## What you have to do
From the records below, print exactly the lines starting at the one containing "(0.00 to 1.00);" and ending at the one containing "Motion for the", ends included, and nothing else.

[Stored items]
· · ·
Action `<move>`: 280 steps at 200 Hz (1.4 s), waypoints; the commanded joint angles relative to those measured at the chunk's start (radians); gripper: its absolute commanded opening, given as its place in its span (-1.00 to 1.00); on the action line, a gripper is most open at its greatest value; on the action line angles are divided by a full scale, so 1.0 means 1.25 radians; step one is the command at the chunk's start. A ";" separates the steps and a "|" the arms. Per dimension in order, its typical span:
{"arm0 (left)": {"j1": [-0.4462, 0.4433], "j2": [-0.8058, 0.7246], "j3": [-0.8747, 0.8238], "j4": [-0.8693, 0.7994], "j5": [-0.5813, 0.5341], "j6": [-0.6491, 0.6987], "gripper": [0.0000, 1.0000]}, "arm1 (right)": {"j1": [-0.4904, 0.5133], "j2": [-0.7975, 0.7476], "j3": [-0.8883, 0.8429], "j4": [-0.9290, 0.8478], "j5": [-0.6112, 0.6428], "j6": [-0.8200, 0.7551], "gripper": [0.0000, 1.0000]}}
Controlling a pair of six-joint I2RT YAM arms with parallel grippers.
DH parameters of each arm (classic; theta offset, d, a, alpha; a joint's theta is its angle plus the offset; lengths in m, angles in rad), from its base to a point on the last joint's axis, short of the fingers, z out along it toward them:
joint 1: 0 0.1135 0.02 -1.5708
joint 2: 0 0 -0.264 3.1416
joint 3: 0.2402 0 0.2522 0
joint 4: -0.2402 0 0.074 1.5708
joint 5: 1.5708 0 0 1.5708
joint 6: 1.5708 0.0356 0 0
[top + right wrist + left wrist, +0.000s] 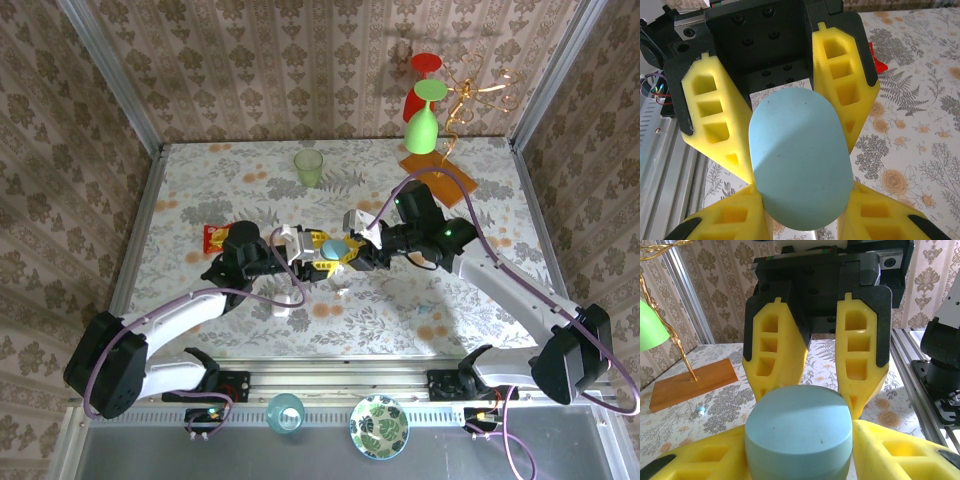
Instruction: Insert wireless bluetooth earbuds into charging case
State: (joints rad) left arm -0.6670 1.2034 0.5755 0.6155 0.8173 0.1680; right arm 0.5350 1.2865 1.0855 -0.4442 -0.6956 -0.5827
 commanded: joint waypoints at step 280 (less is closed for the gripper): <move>0.006 0.004 -0.019 0.097 0.002 -0.092 0.10 | -0.006 -0.012 -0.014 0.039 -0.030 0.020 -0.57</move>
State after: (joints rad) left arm -0.6662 1.2034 0.5583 0.6762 0.8139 0.0940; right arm 0.5301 1.2736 1.0760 -0.3996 -0.7334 -0.5495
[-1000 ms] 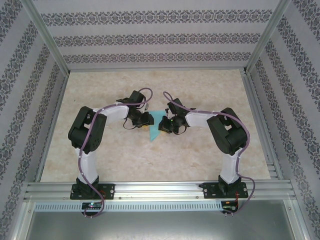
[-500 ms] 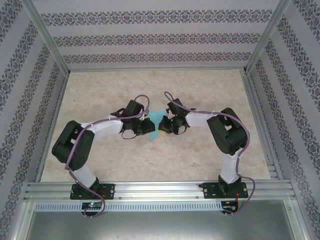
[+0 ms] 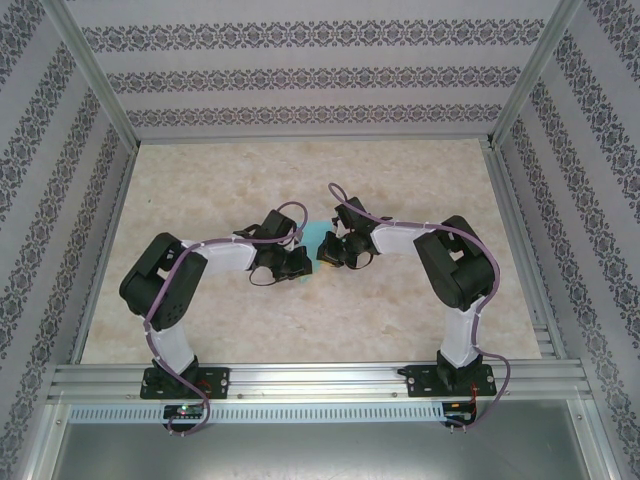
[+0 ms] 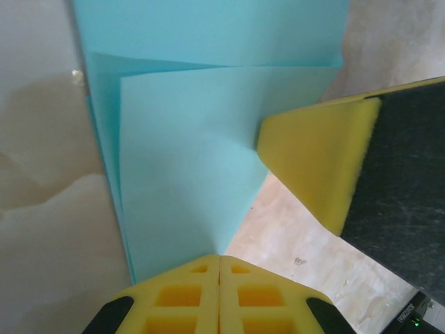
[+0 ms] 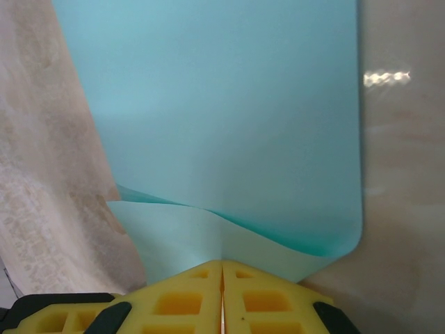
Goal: Fold a paper plane with a square sheet of paper (pick it up from the middle)
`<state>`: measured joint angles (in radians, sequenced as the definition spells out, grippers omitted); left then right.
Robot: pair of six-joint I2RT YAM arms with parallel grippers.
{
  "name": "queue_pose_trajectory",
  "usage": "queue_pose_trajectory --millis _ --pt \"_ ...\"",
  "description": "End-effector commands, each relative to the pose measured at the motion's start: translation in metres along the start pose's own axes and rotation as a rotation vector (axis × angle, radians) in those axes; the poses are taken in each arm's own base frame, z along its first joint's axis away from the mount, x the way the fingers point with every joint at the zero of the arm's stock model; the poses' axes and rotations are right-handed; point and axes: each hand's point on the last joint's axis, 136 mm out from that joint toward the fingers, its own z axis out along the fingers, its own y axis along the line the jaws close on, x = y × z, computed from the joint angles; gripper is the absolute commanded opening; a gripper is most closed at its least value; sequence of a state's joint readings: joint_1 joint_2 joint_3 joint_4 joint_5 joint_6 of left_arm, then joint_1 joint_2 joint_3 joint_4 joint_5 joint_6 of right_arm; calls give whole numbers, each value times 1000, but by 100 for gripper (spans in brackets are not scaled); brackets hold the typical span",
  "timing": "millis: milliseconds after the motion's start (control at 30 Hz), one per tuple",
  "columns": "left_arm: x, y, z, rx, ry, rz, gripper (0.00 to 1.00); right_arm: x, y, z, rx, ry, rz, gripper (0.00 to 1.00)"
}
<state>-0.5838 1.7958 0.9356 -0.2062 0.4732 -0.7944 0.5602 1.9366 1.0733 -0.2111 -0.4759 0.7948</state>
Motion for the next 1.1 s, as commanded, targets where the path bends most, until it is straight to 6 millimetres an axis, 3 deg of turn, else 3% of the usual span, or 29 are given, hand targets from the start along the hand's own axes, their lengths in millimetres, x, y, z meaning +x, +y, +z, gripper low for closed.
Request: queue_pose_trajectory --millis 0,267,633,833,1067 --pt "7 16 7 -57 10 2 8 2 -18 2 50 3 28 9" --pt "14 24 7 -70 22 -12 8 -2 -8 -2 19 1 -18 9" --pt "17 26 5 -75 18 -23 8 -2 35 -23 -87 -28 -158 10" --pt "19 31 7 -86 15 -39 6 17 28 -7 -43 21 -162 8" --pt "20 34 5 -100 12 -56 4 17 14 8 4 48 -138 7"
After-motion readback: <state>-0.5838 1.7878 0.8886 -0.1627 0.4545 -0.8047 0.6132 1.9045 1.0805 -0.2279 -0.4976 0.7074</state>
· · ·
## Your solution
  "columns": "left_arm: x, y, z, rx, ry, rz, gripper (0.00 to 1.00); right_arm: x, y, z, rx, ry, rz, gripper (0.00 to 1.00)"
}
<state>-0.5838 1.7958 0.9356 -0.2062 0.4732 -0.7944 0.5602 1.9366 1.0733 -0.2111 -0.4759 0.7948</state>
Motion for the next 1.1 s, as commanded, targets where the path bends most, until it is straight to 6 millimetres an axis, 3 deg of turn, else 3% of the usual span, or 29 are given, hand targets from the start along the hand's own axes, their lengths in millimetres, x, y, z meaning +x, +y, +z, gripper low for closed.

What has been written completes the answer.